舞台の印象をより的確により豊かに記せますよう・・・

sortie vol.01『セイラム』

2018-10-16 | 舞台

屋代秀樹(日本のラジオ 1,2,3,4,5,6,7,8,9,10,11)作・演出 公式サイトはこちら新宿眼科画廊 16日で終了 
 それぞれ脚本、演出、主宰、俳優と何役も兼ねて活動する雁瀬有子、つついきえが、俳優に専念するために外部に作・演出を依頼して公演を行うことを目的に立ち上げたのが sortie(そるてぃえ)である。その第一作がの本作だ。公演チラシには、「山間の街、田瓶市/田瓶図書館館長夫人、阿見エミリ氏の主催する/読書サークル「あやめの会」に /現れた1人の女/「女の子はみんな魔法が使えるんです」/現実と空想の狭間に揺蕩う、/もうひとつの世界のお話」となる。少し長い引用になったが、観劇後のもやもやした妙な心持ちを整えようとして、しかしこうして書き写してみても、やはりもやもやは消えないままである…という自覚から書いてみることとする。

 セイラムと聞いて即座に連想するのは、アーサー・ミラーの『るつぼ』である(これまでの観劇記事→1,2)が、「セイラム」という、意味を持ちすぎる地名をタイトルにしながら、設定は「田瓶市」劇団肋骨蜜柑同好会の作品を初出とし、屋代秀樹の作品でも登場した。のんびりというより、どこか間の抜けた語感を持つ「田瓶市」なのである。

 登場するのは、前述の阿見館長夫人(後妻)はじめ、この架空の街に住む8人の女性たちである。冒頭ではそのうちの数名が「こっくりさん」らしきことをしており、誰かが捌けて、また別の誰かがやってくる。過去にすがたを消した人物についての謎解きが本作のひとつの鍵らしい。その謎を解くべく、異物的な若い女性が放り込まれ、彼女を手引きし、裏で手を回そうとしているらしき女性もあるが、真実に向かって謎が解明される様子はなく、話の流れや人物の関係を明確に把握することがむずかしい作品だ。
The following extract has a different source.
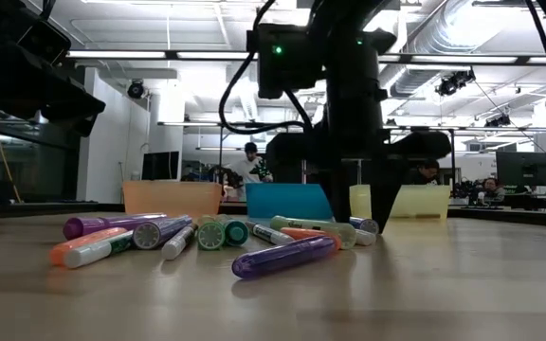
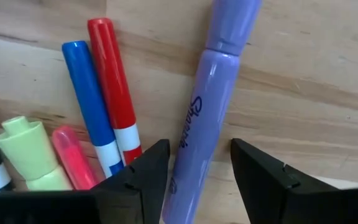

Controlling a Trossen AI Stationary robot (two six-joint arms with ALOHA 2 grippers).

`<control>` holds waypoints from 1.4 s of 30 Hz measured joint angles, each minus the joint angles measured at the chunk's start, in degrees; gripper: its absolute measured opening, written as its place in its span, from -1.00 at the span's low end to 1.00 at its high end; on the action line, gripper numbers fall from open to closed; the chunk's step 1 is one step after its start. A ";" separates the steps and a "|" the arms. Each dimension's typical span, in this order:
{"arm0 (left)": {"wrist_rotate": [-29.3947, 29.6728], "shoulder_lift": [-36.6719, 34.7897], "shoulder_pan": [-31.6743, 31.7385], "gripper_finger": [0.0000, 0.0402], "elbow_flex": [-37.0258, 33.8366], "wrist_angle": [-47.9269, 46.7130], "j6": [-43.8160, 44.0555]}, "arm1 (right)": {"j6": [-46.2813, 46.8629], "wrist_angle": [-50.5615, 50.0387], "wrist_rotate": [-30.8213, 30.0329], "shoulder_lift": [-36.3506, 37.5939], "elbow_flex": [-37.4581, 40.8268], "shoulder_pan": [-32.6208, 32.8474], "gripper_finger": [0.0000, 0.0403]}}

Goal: Pick & Place Markers
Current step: Put the right light violet highlighter into the orange bin

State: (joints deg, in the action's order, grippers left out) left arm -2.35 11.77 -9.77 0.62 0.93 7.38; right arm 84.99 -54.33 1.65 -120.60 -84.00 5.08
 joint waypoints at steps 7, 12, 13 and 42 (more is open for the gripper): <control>-0.01 0.00 -0.01 -0.30 0.00 -0.01 0.00 | 0.07 1.47 0.35 0.03 1.51 0.13 -0.22; 0.00 -0.02 -0.01 -0.30 0.00 0.00 0.00 | 0.05 2.56 0.24 0.00 2.58 0.95 -0.37; 0.00 -0.02 -0.02 -0.30 0.00 0.00 0.00 | 0.03 2.52 0.26 0.00 2.59 1.11 -0.40; 0.55 -0.01 0.01 -0.30 0.00 0.13 0.51 | -7.94 0.72 -0.97 2.27 2.98 1.36 -0.71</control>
State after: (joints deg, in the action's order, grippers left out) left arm -1.80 11.76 -9.76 0.62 1.06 7.88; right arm 77.04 -53.61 0.67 -118.33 -81.02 6.44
 何となくけむに巻かれたまま終わった印象があり、正直なところ、もう少し確かな手ごたえが欲しいと思う。しかしながら8人の女優はいずれも異なる魅力を放ち、アンサンブルというより、心地よい不協和音といった様相である。安易に続編を、と期待するわけではないが、sortie(そるてぃえ)の今後の展開として、「あの田瓶市のあの女性たち」に再び会えればと思う。あのなかの1人のスピンオフ作品であったり、彼女たちをめぐる男性たちの話であったり…とsortie(そるてぃえ)の旗揚げは、早くも自分の妄想を掻き立てているのだった。